Parece que ela esperava outra resposta, ficou quieta e não tocou mais no assunto, nem eu.

 

VIAGEM À PRAIA

 

Dois dias depois telefonei para confirmar a nossa ida à praia, para eu fazer a reserva. Tudo acertado fiz a reserva e, só faltava arrumar a mala.  Saímos na sexta-feira no início da noite e em poucas horas estávamos na pousada.

Foi um fim-de-semana muito agradável e divertido. Ela concordou com tudo que eu havia dito sobre as maravilhas da praia. Sábado durante o café, perguntou quando eu estaria de férias, pois se coincidisse com as dela, poderíamos passar naquela pousada. Balancei a cabeça em sinal de dúvida … Ela imediatamente:

— Já sei… A Sandra pode não concordar.

— Não é isso. Minha filha não precisa concordar, apenas eu preciso acertar as coisas da casa com ela.

Silêncio fúnebre desceu sobre ela. Só algumas horas depois, quando a chamei para almoçarmos, foi que ela voltou a conversar normalmente.

Sábado à noite fomos a um restaurante de música ao vivo jantar e dançar. Eu que sempre me considerei um excelente dançarino e, outras mulheres também, fiquei estupefato. Dançava como nenhuma outra que conheci em toda minha vida, chequei a pensar que ela fosse dançarina. Ainda bem que ela elogiou a minha perfomance, também.

No domingo bem cedo,  um sol extranatural nos brindou até o fim do dia, quando tivemos que retornar acompanhados de uma saudade ”danada”.

 

DE VOLTA AO AP

 

 No domingo à noite, quando entrei no meu “AP” senti falta dela. Muito estranho, com trinta e cinco anos completos e mais de quinze morando sozinho, nunca senti no meu lar falta de uma mulher. Em momento algum pensei em levar qualquer pessoa, mesmo que fosse só para ver o meu ”recanto solitário”. Sensação estranha… Será que estou ficando velho? Pensei e fiquei preocupado.

Mesmo depois do verão, alguns fins-de-semana retornamos àquela pousada, viagem curta, rápida e boas recordações. Durante a semana nos encontrávamos para um café e depois um cinema ou teatro. Na maioria das vezes jantar no apartamento dela, quando ficávamos juntos até o dia seguinte. Poucas vezes ela mencionava alguma coisa sobre minha filha. Certo dia ao chegarmos, ela fez uma leve insinuação do anonimato de Sandra, fechei a porta do apartamento com toda força para mostrar a ela que quem manda no apartamento dela, sou eu.

 

 CASAMENTO

 

Seis meses de relacionamento, cada dia mais aumentava minha paixão pela Cremilda. Passar dias juntos era estar no paraíso sonhado. Não parecia real, especialmente quando retornava ao meu recanto, era  como se eu estive numa prisão solitária sem saber, nem compreender a razão de tal punição.

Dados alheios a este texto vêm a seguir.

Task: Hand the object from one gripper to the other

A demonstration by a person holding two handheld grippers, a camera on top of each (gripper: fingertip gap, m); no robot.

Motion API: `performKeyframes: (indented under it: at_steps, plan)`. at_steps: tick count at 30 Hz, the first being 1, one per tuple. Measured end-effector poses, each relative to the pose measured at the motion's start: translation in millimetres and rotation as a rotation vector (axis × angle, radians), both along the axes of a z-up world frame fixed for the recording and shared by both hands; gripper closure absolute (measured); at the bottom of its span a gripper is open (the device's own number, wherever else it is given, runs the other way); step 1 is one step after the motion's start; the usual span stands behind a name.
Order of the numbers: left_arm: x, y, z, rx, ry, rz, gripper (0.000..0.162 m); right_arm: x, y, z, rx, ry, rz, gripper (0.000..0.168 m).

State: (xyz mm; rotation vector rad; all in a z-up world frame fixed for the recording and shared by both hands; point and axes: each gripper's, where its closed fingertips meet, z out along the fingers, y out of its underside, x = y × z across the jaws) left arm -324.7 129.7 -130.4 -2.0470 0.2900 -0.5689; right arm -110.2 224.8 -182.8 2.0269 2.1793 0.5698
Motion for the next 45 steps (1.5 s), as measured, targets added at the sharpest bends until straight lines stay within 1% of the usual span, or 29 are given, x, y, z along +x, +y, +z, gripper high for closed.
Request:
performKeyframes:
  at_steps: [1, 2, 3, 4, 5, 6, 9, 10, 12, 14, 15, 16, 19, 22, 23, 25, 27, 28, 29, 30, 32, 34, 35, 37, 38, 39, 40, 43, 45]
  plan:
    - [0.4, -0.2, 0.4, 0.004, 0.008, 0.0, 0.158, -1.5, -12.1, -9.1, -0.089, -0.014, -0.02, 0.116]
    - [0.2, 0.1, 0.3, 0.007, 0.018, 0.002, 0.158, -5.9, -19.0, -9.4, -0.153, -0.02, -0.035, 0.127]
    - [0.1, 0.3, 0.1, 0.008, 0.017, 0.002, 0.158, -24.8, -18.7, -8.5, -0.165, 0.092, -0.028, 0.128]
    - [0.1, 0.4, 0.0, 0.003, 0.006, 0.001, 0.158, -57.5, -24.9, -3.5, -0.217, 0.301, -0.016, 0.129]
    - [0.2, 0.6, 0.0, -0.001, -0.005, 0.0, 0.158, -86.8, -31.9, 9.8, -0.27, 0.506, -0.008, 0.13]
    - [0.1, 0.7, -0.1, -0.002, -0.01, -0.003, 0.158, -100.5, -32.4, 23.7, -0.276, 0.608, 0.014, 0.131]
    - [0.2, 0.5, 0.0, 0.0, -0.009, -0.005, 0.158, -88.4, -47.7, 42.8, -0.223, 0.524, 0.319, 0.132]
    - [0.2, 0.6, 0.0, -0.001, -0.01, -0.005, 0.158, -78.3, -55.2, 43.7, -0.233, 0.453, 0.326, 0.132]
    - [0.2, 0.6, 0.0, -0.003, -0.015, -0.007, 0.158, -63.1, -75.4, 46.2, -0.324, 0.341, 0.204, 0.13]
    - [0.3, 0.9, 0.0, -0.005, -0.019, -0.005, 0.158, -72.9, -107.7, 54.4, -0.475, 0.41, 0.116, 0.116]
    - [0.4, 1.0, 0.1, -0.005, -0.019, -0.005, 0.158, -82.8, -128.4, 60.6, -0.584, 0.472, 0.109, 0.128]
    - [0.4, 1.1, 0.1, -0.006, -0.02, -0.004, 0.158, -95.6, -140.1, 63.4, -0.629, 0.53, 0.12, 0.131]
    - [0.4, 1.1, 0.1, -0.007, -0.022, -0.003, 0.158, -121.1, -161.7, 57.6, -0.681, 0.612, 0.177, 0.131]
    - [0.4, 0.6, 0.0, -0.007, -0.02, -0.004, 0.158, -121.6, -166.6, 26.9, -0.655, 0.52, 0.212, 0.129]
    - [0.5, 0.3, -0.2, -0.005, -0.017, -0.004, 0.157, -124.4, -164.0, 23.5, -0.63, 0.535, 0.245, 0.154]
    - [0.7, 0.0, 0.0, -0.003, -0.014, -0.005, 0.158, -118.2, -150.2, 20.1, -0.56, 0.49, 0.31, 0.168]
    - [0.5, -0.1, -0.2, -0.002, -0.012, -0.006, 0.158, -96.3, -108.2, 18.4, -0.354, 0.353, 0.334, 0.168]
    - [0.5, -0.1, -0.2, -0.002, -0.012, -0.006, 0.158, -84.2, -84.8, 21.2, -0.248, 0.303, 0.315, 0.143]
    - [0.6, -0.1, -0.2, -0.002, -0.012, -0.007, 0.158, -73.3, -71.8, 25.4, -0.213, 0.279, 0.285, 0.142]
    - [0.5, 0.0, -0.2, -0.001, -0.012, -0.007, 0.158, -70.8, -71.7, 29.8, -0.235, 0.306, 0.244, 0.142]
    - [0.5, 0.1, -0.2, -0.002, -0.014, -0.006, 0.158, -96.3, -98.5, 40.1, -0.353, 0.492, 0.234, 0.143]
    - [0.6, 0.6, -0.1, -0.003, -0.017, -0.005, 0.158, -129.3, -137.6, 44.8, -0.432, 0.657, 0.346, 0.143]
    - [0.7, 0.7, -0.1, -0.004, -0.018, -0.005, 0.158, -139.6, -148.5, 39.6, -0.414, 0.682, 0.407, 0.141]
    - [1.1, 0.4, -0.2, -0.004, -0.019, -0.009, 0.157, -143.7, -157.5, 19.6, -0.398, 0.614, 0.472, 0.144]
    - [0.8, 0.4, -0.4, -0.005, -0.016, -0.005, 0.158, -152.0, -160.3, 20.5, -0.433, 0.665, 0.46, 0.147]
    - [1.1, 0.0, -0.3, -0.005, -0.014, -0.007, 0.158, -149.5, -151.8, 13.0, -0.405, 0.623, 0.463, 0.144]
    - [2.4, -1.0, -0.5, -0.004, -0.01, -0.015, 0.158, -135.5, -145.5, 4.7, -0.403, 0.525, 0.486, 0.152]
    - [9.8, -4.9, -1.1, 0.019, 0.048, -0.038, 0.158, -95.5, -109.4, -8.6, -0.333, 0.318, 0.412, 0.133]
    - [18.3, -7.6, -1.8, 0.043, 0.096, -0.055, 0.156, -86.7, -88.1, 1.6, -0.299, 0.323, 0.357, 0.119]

Reiteradamente tinha pensamentos inusitados… Casamento… Vida a dois. Sacudia a cabeça tentando jogá-los para bem longe, afastá-los da minha vida. Por pouco tempo eu até consiga quando me preocupava com outros problemas do cotidiano. Ao deitar-me sozinho, era como que aquela cama não fosse a minha, que meu corpo não estava completo e, a parte mais fundamental eu não a vislumbrava. Era estar inteiro num lugar e, em outro, apenas um pedaço de mim.

Depois de uma noite difícil, acordei tomei e uma decisão. Liguei para ela e avisei que iriamos jantar num lugar esplêndido… Uma grande e maravilhosa surpresa.

Ao sair do trabalho fiquei esperando, como sempre, no mesmo lugar da calçada. Assim que ela apareceu senti nela algo estranho. Aproximou-se … Entregou-me um envelope:

— Vá sozinho… Seu mentiroso… Você não tem filha.

Saiu com passos largos quase correndo. Assistindo o seu desaparecimento entre as pessoas, pensei… NEM FILHA … NEM VOCÊ.

 

Um comentário:

  1. Um interessante personagem, em cuja narrativa transparece uma personalidade doentia e fechada, ao sacrificar os seus momentos de satisfação e conquista em razão da insegurança quanto a assumir compromissos, usando do artifício da mentira para sustentar a sua inflexibilidade em não receber a própria namorada em sua casa.